Introdução
Muitas pessoas acreditam que eliminar totalmente o açúcar da alimentação pode curar o câncer. Essa ideia circula bastante, principalmente nas redes sociais, e, embora tenha um fundo de verdade (que as células cancerígenas usam glicose), a interpretação extrema leva a conclusões enganosas e potencialmente prejudiciais.
1. Todas as células usam glicose, não só as cancerígenas
Todas as nossas células dependem da glicose (que é uma forma de açúcar no sangue) para gerar energia.
Células cancerígenas costumam metabolizar glicose de maneira mais acelerada, fenômeno estudado como “efeito Warburg”. Mas isso não significa que se você parar de comer açúcar, as células cancerígenas deixem de ter energia — elas buscarão outras fontes.
2. Mitos vs. evidências: o que as pesquisas mostram
Não há evidência de que dietas sem açúcar (ou com cortes muito extremos de carboidratos) provoquem remissão ou curem o câncer.
Cortar muito o açúcar, especialmente aquele de frutas ou carboidratos naturais, pode causar malnutrição, perda de massa corporal ou enfraquecimento geral — condições que prejudicam a recuperação ou a tolerância ao tratamento.
O açúcar em excesso, especialmente o refinado e presente em alimentos ultraprocessados, está associado a ganho de peso, resistência à insulina, inflamação crônica — fatores que aumentam o risco de desenvolver vários tipos de câncer ou complicar doenças já existentes.
3. O açúcar refinado e ultraprocessado: quando ele prejudica
Açúcares adicionados e refinados têm calorias “vazias”, ou seja, fornecem energia, mas quase nenhum micronutriente útil (vitaminas, minerais, fibras etc.).
Alimentos ultraprocessados frequentemente contêm gorduras ruins, altos picos de glicose no sangue, aditivos, baixa saciedade — tudo isso contribui para sobrecarga metabólica.

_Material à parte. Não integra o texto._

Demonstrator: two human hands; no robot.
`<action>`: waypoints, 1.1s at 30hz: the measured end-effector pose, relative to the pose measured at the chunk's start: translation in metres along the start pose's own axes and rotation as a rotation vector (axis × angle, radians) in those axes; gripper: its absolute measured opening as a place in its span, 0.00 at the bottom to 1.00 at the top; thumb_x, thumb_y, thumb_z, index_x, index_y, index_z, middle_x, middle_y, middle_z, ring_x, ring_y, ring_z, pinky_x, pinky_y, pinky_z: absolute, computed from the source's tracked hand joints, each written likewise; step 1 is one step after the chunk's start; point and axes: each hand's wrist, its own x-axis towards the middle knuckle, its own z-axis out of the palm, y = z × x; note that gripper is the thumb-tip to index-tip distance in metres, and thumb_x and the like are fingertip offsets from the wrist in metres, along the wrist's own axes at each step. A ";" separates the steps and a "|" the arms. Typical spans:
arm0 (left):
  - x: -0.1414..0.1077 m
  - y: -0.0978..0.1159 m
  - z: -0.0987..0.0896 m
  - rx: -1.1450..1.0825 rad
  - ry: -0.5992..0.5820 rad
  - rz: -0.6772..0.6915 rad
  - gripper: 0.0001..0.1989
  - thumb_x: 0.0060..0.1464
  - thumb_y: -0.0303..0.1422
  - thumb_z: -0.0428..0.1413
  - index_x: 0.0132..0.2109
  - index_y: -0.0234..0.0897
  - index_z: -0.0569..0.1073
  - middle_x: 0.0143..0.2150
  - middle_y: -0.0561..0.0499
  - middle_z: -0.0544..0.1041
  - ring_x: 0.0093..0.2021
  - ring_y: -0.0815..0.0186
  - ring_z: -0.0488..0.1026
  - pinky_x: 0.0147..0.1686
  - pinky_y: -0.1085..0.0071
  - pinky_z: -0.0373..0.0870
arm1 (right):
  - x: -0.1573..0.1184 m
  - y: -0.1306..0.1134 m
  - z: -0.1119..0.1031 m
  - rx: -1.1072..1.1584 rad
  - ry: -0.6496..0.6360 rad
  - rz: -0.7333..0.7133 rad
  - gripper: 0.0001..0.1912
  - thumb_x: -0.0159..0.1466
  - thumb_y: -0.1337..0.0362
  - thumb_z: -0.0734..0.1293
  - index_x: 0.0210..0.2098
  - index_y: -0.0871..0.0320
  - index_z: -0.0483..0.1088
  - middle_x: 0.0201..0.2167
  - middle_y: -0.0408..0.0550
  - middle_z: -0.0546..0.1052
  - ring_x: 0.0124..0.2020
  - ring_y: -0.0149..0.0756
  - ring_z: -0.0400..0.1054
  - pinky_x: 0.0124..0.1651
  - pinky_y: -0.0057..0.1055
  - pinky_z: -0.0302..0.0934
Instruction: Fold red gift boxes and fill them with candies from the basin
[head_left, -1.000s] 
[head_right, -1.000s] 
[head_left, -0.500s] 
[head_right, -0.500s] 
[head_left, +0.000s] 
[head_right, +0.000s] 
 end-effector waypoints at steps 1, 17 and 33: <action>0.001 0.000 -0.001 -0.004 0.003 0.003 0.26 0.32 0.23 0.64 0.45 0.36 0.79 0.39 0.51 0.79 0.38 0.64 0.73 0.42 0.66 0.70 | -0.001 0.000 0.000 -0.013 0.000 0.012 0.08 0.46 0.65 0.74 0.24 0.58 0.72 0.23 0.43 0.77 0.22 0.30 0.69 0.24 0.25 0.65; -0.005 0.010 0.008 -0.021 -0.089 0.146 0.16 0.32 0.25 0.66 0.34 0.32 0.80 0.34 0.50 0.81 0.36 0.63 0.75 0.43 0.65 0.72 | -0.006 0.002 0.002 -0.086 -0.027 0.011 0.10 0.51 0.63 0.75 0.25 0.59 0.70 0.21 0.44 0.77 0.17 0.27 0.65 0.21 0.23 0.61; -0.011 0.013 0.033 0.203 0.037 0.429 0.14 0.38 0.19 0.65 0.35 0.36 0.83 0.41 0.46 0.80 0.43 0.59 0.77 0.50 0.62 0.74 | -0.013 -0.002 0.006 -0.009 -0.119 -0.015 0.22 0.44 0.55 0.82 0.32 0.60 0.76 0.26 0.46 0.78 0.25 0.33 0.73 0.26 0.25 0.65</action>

O acúmulo de peso corporal e obesidade são fatores de risco bem estabelecidos para vários tipos de câncer. Portanto, reduzir açúcares adicionados ajuda a manter um peso saudável, o que sim faz diferença.
4. Alimentação nutritiva e equilíbrio são essenciais
Priorizar frutas, vegetais, grãos integrais, proteínas de boa qualidade, gorduras saudáveis ajuda o corpo a ter os nutrientes necessários para suportar tratamentos, manter defesa imunológica, preservar força e saúde geral.

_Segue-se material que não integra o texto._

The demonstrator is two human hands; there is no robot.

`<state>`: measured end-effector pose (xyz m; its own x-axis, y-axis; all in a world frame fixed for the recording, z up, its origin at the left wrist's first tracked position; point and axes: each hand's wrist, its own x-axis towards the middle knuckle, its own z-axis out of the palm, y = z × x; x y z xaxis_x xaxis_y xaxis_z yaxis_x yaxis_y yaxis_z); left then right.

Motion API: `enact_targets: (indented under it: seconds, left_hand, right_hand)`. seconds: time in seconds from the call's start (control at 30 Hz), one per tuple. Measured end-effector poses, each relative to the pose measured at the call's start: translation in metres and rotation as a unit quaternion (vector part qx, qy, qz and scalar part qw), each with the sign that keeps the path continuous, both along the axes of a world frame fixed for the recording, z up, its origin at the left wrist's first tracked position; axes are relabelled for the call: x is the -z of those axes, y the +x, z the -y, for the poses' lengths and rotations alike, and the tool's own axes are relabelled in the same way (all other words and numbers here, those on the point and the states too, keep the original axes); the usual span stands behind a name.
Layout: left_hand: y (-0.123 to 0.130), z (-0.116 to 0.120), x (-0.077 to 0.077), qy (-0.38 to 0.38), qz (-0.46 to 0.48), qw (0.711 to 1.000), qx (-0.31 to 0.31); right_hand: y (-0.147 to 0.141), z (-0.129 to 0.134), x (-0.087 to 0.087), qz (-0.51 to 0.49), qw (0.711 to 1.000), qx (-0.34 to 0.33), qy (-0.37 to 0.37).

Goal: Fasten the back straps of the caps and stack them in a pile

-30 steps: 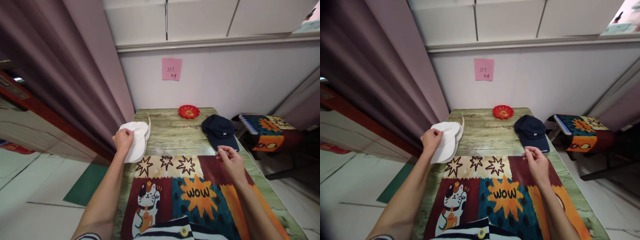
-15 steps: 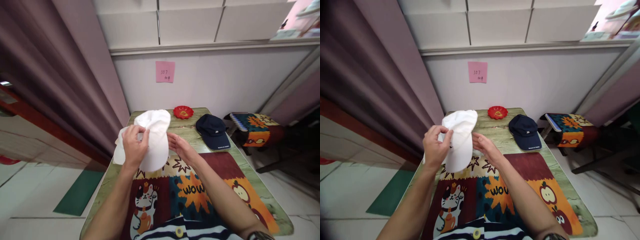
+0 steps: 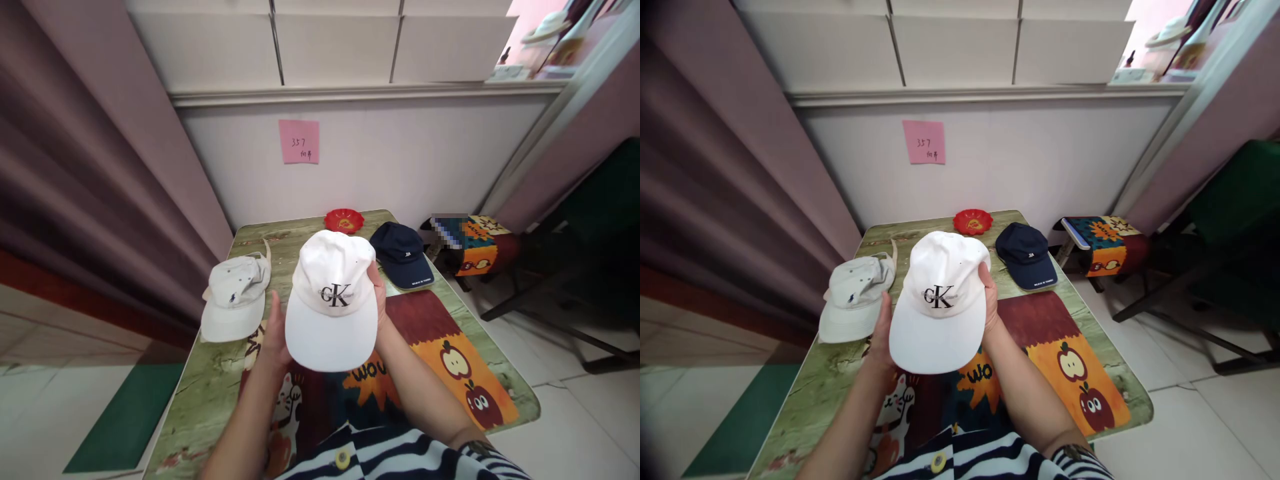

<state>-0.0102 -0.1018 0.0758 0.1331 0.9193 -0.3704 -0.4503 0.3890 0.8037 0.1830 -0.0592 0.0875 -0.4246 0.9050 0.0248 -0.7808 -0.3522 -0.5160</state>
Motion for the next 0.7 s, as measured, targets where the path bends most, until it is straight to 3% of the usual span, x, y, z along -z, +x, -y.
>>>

Em muitos casos, durante tratamentos (quimioterapia, radioterapia etc.), a pessoa já sofre com perda de apetite, alterações de paladar, fadiga — cortar alimentos nutritivos ou grupos inteiros pode piorar esses efeitos.

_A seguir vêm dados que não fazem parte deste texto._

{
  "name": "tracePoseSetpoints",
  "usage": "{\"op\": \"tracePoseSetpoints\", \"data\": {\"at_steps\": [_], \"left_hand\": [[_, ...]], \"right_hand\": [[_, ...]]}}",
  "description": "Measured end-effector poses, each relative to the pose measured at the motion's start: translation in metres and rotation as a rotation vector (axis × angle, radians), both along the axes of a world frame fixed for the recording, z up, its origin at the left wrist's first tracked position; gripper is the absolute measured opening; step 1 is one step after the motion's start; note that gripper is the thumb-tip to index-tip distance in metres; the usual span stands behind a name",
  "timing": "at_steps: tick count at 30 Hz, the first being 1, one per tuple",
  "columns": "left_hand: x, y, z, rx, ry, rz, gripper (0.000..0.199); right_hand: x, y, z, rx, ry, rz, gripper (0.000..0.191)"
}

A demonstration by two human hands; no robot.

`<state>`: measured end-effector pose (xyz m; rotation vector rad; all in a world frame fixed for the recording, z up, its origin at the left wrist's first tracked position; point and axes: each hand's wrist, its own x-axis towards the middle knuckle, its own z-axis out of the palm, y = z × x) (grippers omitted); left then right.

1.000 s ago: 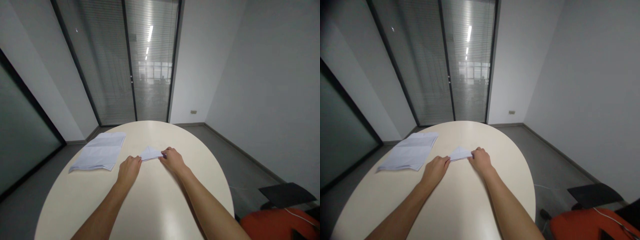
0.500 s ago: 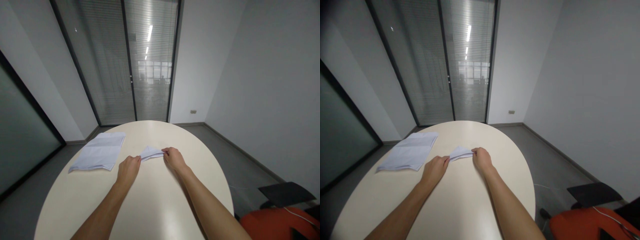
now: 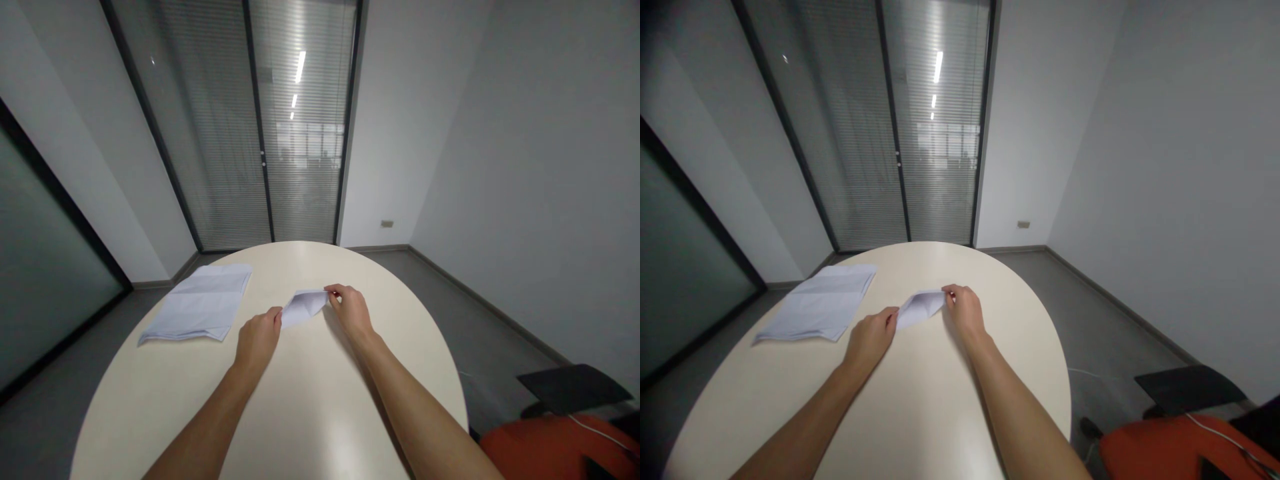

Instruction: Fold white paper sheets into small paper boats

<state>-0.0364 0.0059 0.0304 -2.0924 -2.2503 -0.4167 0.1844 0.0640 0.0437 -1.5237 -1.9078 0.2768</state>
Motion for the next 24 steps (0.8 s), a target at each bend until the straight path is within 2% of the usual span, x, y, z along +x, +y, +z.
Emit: {"op": "tracePoseSetpoints", "data": {"at_steps": [6,13,16,20,24], "left_hand": [[0.004,0.000,-0.003,-0.010,-0.117,-0.009,0.037],[0.005,0.000,-0.007,-0.025,-0.218,-0.051,0.033],[0.002,0.003,-0.015,0.050,-0.236,-0.065,0.038],[-0.003,0.007,-0.028,0.251,-0.211,-0.173,0.062],[-0.005,0.009,-0.036,0.301,-0.188,-0.267,0.066]], "right_hand": [[-0.003,-0.002,0.000,0.095,-0.039,0.027,0.030],[-0.008,-0.006,0.001,0.144,-0.089,0.186,0.038],[-0.011,-0.008,0.003,0.130,-0.124,0.242,0.040],[-0.014,-0.011,0.003,0.144,-0.171,0.303,0.040],[-0.017,-0.013,0.000,0.202,-0.226,0.419,0.036]]}}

Moderação é a chave: não se trata de evitar todo açúcar, mas sim de cortar o que é supérfluo ou nocivo (o que é refinado, processado, adicionado em excesso) e manter os açúcares naturais de alimentos integrais.
5. Por que esse mito é perigoso
Pode gerar culpa ou ansiedade desnecessária em quem está doente, por acreditar que “se eu apenas eliminasse o açúcar, eu estaria fazendo tudo certo”.
Pode levar a dietas muito restritivas, com perda de peso indesejada, desnutrição, deficiências nutricionais.
Pode fazer com que se abandone tratamentos médicos ou se aposte em “soluções alternativas” que não têm comprovação.
Pode tornar mais difícil suportar os tratamentos, já que eles exigem que o corpo esteja o mais forte possível.
Conclusão
Eliminar completamente o açúcar não cura o câncer. Mas reduzir o consumo de açúcar refinado e ultraprocessado, manter uma alimentação equilibrada, rica em alimentos de verdade, pode sim ajudar: a prevenir, a melhorar a qualidade de vida, a fortalecer o corpo, a evitar ganho de peso excessivo, e a evitar complicações. A palavra de ordem é moderação + boa nutrição.